DSV-Ladies kassieren erwartete Niederlage

Die Handballerinnen des Bad Doberaner SV haben ihr Auswärtsspiel bei der Oberliga-Reserve des SV Grün-Weiß Schwerin am Sonntag erwartungsgemäß verloren. Mit dem deutlichen 19:42 (8:20) setzte es für die Gäste zudem auch die im Vorfeld nicht ausgeschlossene „Klatsche“. In der Tabelle fielen die Doberanerinnen (2:4 Punkte) auf Rang fünf zurück, Schwerin (2:2) kletterte mit dem ersten Saisonsieg auf Platz vier.

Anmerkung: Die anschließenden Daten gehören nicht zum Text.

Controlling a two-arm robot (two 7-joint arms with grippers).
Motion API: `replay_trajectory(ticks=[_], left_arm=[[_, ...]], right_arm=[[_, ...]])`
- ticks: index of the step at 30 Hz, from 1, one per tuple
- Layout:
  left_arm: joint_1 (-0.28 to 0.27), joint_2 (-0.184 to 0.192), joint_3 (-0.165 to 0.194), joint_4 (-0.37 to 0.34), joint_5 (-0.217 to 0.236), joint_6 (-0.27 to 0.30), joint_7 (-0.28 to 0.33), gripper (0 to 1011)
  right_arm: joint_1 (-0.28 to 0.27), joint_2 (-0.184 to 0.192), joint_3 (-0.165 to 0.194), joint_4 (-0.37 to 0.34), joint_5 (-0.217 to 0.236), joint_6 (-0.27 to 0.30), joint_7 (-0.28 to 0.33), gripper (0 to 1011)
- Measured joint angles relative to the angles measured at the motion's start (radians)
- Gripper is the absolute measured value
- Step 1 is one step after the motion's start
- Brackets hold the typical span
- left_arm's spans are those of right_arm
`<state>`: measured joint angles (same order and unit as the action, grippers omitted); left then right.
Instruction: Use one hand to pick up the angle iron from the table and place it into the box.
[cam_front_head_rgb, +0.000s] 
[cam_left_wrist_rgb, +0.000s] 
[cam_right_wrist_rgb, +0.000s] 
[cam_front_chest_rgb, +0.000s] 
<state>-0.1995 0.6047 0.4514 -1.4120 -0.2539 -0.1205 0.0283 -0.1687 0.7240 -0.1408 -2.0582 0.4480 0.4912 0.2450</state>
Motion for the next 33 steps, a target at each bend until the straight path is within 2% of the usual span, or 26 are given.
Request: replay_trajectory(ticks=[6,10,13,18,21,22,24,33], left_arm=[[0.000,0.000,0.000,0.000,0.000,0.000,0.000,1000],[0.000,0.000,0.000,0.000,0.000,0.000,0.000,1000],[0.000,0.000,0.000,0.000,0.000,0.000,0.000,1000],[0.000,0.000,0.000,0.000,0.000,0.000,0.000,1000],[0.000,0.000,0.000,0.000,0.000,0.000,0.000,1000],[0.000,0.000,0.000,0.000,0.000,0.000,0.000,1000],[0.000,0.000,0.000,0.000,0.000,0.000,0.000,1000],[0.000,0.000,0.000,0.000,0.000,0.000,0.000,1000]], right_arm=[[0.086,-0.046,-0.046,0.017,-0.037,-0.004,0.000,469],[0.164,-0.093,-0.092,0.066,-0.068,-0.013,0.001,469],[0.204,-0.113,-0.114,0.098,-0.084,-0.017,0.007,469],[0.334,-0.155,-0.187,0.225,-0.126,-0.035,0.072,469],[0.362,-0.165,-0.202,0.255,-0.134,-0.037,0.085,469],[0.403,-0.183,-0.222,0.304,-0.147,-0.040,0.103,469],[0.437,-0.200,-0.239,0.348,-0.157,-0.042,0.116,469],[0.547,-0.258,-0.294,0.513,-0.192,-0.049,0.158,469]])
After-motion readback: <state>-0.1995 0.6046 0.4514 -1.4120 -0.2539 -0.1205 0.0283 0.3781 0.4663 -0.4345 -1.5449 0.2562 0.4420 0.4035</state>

Trainer Torsten Römer hatte einen derartigen Spielausgang befürchtet und ging mit seinen Spielerinnen nach dem Abpfiff dementsprechend auch nicht allzu hart ins Gericht: „Wir haben uns nach unseren Möglichkeiten teuer verkauft. Alle Mädels haben ihr Bestes gegeben.“ Eine knappe Viertelstunde lang agierten die DSV-Damen mit dem Vize-Landesmeister der Vorsaison sogar auf Augenhöhe. Nach dem 9:8-Anschlusstreffer durch Betty Jo Dobbert (16.) gelang den Gästen dann bis zum Halbzeitpfiff jedoch kein weiteres Erfolgserlebnis mehr.

„Bis dahin wurde die taktische Marschroute eingehalten. Die Linie haben wir dann verlassen und unsere Ballverluste wurde sofort bestraft. Der Rückstand zur Pause hätte nicht so hoch ausfallen müssen“, erklärte Römer. Zudem bekamen die Gäste Schwerins Jule Meiburg nicht in den Griff. Die 19-Jährige erzielte ihre zwölf Tore allesamt in den ersten dreißig Minuten und war damit maßgeblich an der 20:8-Halbzeitführung beteiligt.

„In der zweiten Halbzeit wurden unsere Fehler dann sogar noch konsequenter bestraft“, urteilte Römer. Erneut hielten die Doberanerinnen vor rund 50 Zuschauern knapp zehn Minuten mit, ehe die Gastgeberinnen das Resultat über die Stationen 28:12 (44.) und 36:14 (53.) immer weiter in die Höhe schraubten.

Nach einem spielfreien Wochenende genießend die DSV-Handballerinnen am 20. Oktober wieder Heimrecht. Allerdings wartet im Duell mit dem TSV Bützow (3./6:2) erneut eine schwere Aufgabe auf die Römer-Sieben.

DSV: Kraus, Stahnke – Dobbert 1, Frank 5/2, Köster 1, Furche 4/2, Nowak, E. Kraeft 1, Rosenkranz 5/1, A. Kraeft 2, Davidek.